LIFESTYLE articles for AVON ...March / April issues

Uzbekistan circus family entertains at Taiwan theme park

by Dan Bloom

special to LIFESTYLE

Dameel Usunov is a circus performer from Uzbekstian in the former Soviet Union who has been working at a theme park in southern Taiwan for the past six months. He came here with his wife and ten year old daughter, and they plan to stay for six months. An acrobat and comic actor by profession, Usunov is here with his wife Petra, his daughter Katrina, and two elder brothers. Yes, it's "all in the family" for this circus company from Uzbekistan.

The family and two other performers present three shows a day, seven days a week, under the circus roof in Chiayi County at a theme park called China Culture Village. Buses bring customers from Taipei and Kaohsiung and Taichung in the morning and afternoon, and the Usumov family presents an Uzbekistan-flavored circus show for the mostly elderly tourists from all over Taiwan.

One of the star attractions of the show is Katrina, a little girl with a smile that can light up the darkest room! Visitors love having their pictures taken with her and her family after the show, and she does her best to attract customers for the NT$100 photo shoot with a Polaroid camera by shouting out in Chinese and Taiwanese.

"Come one, come all, get a picture with us! Just one hundred dollars!" she barks out, like a professional circus girl.

Her father, Dameel, 35, explains their situation: "My daughter, when she was two, she came with us to India where we worked in a circus, and she learned to speak Indian. Of course, now she has forgotten it, but she has learned English and some Japanese now, and here in Taiwan she is learning Chinese and Taiwanese, too. The tourists love her! She has that kind of wonderful smile!"

Katrina looks like a Russian Shirley Temple, a little girl so cute and full of enthusiasm for people and life that one can't help but wonder what the future holds for this charismatic actress.

"Visitors from Taipei and Kaohsiung, love to have their photos taken with her, and her personality has become a main attraction for the acrobat family," says her mother Petra, 32.

Dameel studied business management at college in Uzbekistan, he said, but his mother worked for a local circus there.
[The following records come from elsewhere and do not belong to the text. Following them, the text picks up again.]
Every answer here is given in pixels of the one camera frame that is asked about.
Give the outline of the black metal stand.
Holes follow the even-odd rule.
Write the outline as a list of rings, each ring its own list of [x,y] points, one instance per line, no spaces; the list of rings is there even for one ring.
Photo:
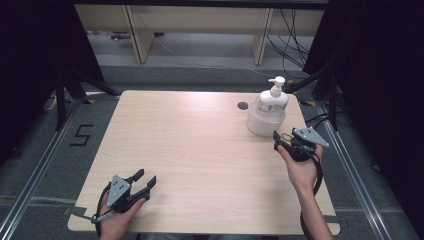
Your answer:
[[[57,106],[57,126],[56,130],[60,130],[67,119],[67,110],[65,107],[65,91],[68,91],[74,100],[82,100],[87,94],[82,88],[81,83],[86,82],[89,85],[105,92],[110,96],[120,96],[121,93],[108,87],[104,81],[99,81],[94,78],[90,78],[83,72],[61,67],[56,77],[56,106]]]
[[[288,88],[286,92],[293,94],[297,90],[315,82],[312,97],[314,100],[323,100],[325,97],[329,100],[329,121],[334,131],[338,130],[336,115],[337,115],[337,78],[331,66],[324,66],[306,79],[294,84]]]

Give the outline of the person's left hand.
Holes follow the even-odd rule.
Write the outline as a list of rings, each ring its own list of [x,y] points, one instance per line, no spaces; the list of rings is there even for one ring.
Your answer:
[[[136,213],[146,202],[144,198],[138,200],[127,212],[113,213],[100,223],[101,234],[99,240],[121,240],[129,229]]]

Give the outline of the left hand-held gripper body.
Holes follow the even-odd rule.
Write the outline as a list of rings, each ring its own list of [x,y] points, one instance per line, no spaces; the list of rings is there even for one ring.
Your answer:
[[[118,175],[112,177],[109,188],[109,196],[107,198],[107,206],[115,212],[124,213],[128,211],[133,203],[133,196],[131,195],[132,177],[122,178]]]

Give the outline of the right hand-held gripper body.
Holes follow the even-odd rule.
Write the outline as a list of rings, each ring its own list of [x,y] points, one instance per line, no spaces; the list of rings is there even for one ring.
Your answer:
[[[289,140],[288,152],[296,162],[303,162],[312,157],[316,146],[329,147],[330,144],[312,127],[293,128]]]

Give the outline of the white plastic basket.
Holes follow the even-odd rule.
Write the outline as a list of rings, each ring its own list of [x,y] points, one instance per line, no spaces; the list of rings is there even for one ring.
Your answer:
[[[277,131],[283,121],[285,115],[278,120],[271,120],[269,118],[261,117],[256,113],[257,103],[251,102],[248,104],[247,127],[248,129],[260,136],[272,136],[274,131]]]

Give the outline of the white pump bottle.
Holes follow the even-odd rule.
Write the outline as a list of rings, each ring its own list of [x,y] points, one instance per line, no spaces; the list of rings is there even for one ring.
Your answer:
[[[285,84],[285,78],[277,76],[273,79],[269,79],[269,82],[273,83],[273,86],[270,90],[260,93],[257,98],[256,111],[259,115],[264,117],[273,116],[280,118],[283,116],[289,101],[287,94],[282,90]]]

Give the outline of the dark curtain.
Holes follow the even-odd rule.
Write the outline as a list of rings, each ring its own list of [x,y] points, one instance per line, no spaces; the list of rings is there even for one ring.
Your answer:
[[[0,0],[0,167],[71,70],[104,80],[72,1]]]
[[[304,71],[313,73],[359,9],[338,84],[351,118],[424,239],[424,0],[328,0]]]

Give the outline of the aluminium floor rail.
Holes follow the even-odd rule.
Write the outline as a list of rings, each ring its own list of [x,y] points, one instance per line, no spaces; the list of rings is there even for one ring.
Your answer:
[[[15,198],[10,211],[6,215],[6,218],[3,220],[0,226],[0,240],[10,240],[13,236],[13,233],[17,228],[20,220],[22,219],[32,196],[38,189],[40,182],[46,174],[48,167],[50,166],[53,157],[56,154],[62,140],[64,139],[69,125],[81,104],[82,100],[73,100],[70,104],[69,110],[65,115],[64,123],[58,130],[54,132],[47,148],[43,152],[43,155],[37,163],[35,169],[32,171],[23,190]]]
[[[369,191],[364,185],[364,182],[353,163],[351,155],[348,153],[348,150],[342,141],[339,132],[334,129],[329,120],[325,120],[324,126],[327,134],[329,135],[330,141],[341,161],[341,164],[343,165],[352,188],[358,198],[361,208],[376,236],[376,239],[393,240],[382,215],[377,209],[375,202],[372,200]]]

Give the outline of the person's right hand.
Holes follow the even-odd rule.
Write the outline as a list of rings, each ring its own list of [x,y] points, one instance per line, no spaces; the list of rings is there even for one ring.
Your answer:
[[[313,188],[318,178],[314,161],[309,159],[304,162],[296,162],[282,146],[278,146],[277,150],[286,163],[289,180],[295,191],[313,195]]]

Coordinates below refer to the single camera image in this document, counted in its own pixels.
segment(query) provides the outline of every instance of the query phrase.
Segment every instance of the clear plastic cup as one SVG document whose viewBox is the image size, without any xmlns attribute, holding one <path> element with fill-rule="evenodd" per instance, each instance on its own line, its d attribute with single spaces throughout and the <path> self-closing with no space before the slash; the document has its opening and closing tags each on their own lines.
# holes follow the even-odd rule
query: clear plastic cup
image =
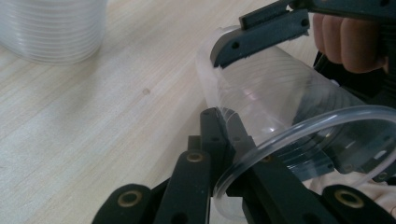
<svg viewBox="0 0 396 224">
<path fill-rule="evenodd" d="M 100 47 L 107 0 L 0 0 L 0 44 L 36 63 L 80 62 Z"/>
<path fill-rule="evenodd" d="M 196 59 L 208 106 L 221 111 L 227 133 L 238 116 L 256 145 L 234 160 L 215 186 L 215 205 L 224 216 L 235 218 L 235 211 L 224 207 L 225 190 L 271 154 L 300 180 L 314 179 L 317 186 L 322 175 L 337 173 L 343 177 L 338 184 L 357 187 L 395 161 L 396 110 L 366 105 L 282 49 L 272 47 L 214 68 L 213 46 L 237 28 L 215 31 Z M 238 149 L 234 139 L 229 136 Z"/>
</svg>

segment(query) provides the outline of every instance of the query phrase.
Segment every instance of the wood grain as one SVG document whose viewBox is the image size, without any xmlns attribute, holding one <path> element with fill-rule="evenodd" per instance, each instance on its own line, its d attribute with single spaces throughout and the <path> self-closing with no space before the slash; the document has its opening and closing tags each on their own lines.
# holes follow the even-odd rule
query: wood grain
<svg viewBox="0 0 396 224">
<path fill-rule="evenodd" d="M 114 189 L 169 177 L 205 109 L 200 44 L 269 3 L 110 0 L 102 47 L 72 65 L 0 47 L 0 222 L 90 223 Z M 312 36 L 281 47 L 316 54 Z"/>
</svg>

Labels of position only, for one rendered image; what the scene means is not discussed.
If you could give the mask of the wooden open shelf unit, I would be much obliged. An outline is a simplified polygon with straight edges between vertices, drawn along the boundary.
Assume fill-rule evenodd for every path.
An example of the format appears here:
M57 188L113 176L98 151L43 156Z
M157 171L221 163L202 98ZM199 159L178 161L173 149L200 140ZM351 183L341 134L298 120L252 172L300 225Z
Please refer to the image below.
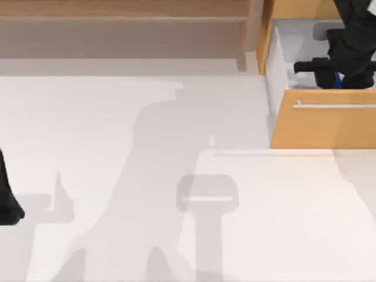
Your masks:
M0 58L234 59L264 0L0 0Z

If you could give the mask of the grey drawer inside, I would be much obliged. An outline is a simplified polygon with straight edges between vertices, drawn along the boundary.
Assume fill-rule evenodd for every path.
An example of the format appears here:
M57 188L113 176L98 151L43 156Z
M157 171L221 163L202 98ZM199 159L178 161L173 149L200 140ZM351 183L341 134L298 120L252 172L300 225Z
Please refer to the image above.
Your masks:
M312 73L294 73L294 63L326 56L328 42L320 39L321 34L342 26L339 20L313 19L279 20L273 24L266 60L272 135L285 90L322 90L316 87Z

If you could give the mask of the pale wooden drawer front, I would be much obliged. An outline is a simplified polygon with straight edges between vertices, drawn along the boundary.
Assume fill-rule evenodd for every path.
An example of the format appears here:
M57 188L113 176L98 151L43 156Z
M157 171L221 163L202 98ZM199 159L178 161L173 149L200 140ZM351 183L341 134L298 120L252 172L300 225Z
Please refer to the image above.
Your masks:
M376 104L376 90L285 90L272 149L376 149L376 109L293 109L307 104Z

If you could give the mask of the wooden drawer cupboard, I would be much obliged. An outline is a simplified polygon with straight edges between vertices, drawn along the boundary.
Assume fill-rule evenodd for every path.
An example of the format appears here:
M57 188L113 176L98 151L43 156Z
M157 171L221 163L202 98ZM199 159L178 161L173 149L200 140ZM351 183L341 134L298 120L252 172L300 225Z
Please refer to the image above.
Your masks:
M266 73L266 60L275 19L338 19L334 0L264 0L256 57L258 73Z

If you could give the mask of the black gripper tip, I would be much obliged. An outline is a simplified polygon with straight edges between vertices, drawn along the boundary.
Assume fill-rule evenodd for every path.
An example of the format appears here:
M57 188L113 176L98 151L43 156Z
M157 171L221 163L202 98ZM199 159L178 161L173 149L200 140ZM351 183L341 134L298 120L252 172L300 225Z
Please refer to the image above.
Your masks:
M9 184L4 155L0 149L0 226L14 226L25 217Z
So, first his older brother became interested in joining the circus to make some money, then his second brother and then Dameel.

"It's a job. it pays the bills," Dameel says in perfect English. "And I like it. I like performing and I like travelling. It is very intersting to see the world this way."

Dameel and his family also enjoy living and working in southern Taiwan, he says. "The people of Taiwan are so kind and friendly. This has been a great work experience here for us. We hope to come back again some time, too!"

"Taiwan is really special, the people here are very warm and kind, and even with the language barrier, we have met many kind and friendly people," Mr Usunov told this reporter on a recent Monday afternoon. "For me and my wife, and my two brothers, and our entire troupe, living and working in Chiayi County has been great. We love it here!"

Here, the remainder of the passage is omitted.